* Given material *
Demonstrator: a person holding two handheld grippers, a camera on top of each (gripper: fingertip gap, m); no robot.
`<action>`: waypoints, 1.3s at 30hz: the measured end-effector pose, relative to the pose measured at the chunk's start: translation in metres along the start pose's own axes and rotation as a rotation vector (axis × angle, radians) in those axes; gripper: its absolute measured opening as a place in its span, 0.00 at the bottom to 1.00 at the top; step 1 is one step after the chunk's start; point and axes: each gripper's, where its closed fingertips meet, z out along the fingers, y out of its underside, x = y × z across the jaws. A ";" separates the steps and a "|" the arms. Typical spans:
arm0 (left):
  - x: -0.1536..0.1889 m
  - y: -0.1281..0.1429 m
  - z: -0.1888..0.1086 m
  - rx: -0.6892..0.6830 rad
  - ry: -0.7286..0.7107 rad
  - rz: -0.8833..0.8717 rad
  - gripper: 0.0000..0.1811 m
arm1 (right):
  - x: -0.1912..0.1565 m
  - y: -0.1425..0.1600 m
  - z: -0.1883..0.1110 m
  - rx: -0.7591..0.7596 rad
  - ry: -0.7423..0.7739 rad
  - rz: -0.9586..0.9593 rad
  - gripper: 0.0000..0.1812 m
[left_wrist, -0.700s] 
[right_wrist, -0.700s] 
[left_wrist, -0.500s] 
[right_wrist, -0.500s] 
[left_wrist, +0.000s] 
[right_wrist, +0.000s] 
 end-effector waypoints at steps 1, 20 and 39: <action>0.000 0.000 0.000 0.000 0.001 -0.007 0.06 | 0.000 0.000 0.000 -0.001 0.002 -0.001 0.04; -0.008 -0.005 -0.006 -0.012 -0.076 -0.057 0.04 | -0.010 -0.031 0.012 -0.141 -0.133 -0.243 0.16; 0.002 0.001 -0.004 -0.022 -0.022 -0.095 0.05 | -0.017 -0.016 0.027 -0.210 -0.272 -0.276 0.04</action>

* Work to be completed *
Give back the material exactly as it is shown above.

* Exercise answer *
Demonstrator: a person holding two handheld grippers, a camera on top of each (gripper: fingertip gap, m); no robot.
`<action>`: waypoints, 1.3s at 30hz: the measured end-effector pose, relative to the pose measured at the chunk's start: translation in metres along the start pose's own axes and rotation as a rotation vector (axis × angle, radians) in those axes; gripper: its absolute measured opening as a place in its span, 0.00 at the bottom to 1.00 at the top; step 1 is one step after the chunk's start; point and axes: each gripper's, where its closed fingertips meet, z out along the fingers, y out of its underside, x = y × z across the jaws. A ";" separates the steps and a "|" the arms. Typical spans:
arm0 (left):
  - x: -0.1536..0.1889 m
  - y: -0.1281..0.1429 m
  - z: -0.1888..0.1086 m
  - rx: -0.6892..0.6830 rad
  - ry: -0.7286..0.7107 rad
  - rz: -0.8833..0.8717 rad
  - gripper: 0.0000..0.1811 m
arm1 (right):
  - x: -0.1912..0.1565 m
  - y: -0.1425..0.1600 m
  - z: -0.1883..0.1110 m
  - rx: -0.7591..0.7596 rad
  - ry: -0.7423..0.7739 rad
  - rz: -0.9586..0.9593 rad
  - gripper: 0.0000..0.1812 m
[left_wrist, -0.700s] 
[right_wrist, -0.700s] 
[left_wrist, -0.500s] 
[right_wrist, -0.500s] 
[left_wrist, +0.000s] 
[right_wrist, +0.000s] 
 end-effector waypoints at steps 1, 20 and 39: <action>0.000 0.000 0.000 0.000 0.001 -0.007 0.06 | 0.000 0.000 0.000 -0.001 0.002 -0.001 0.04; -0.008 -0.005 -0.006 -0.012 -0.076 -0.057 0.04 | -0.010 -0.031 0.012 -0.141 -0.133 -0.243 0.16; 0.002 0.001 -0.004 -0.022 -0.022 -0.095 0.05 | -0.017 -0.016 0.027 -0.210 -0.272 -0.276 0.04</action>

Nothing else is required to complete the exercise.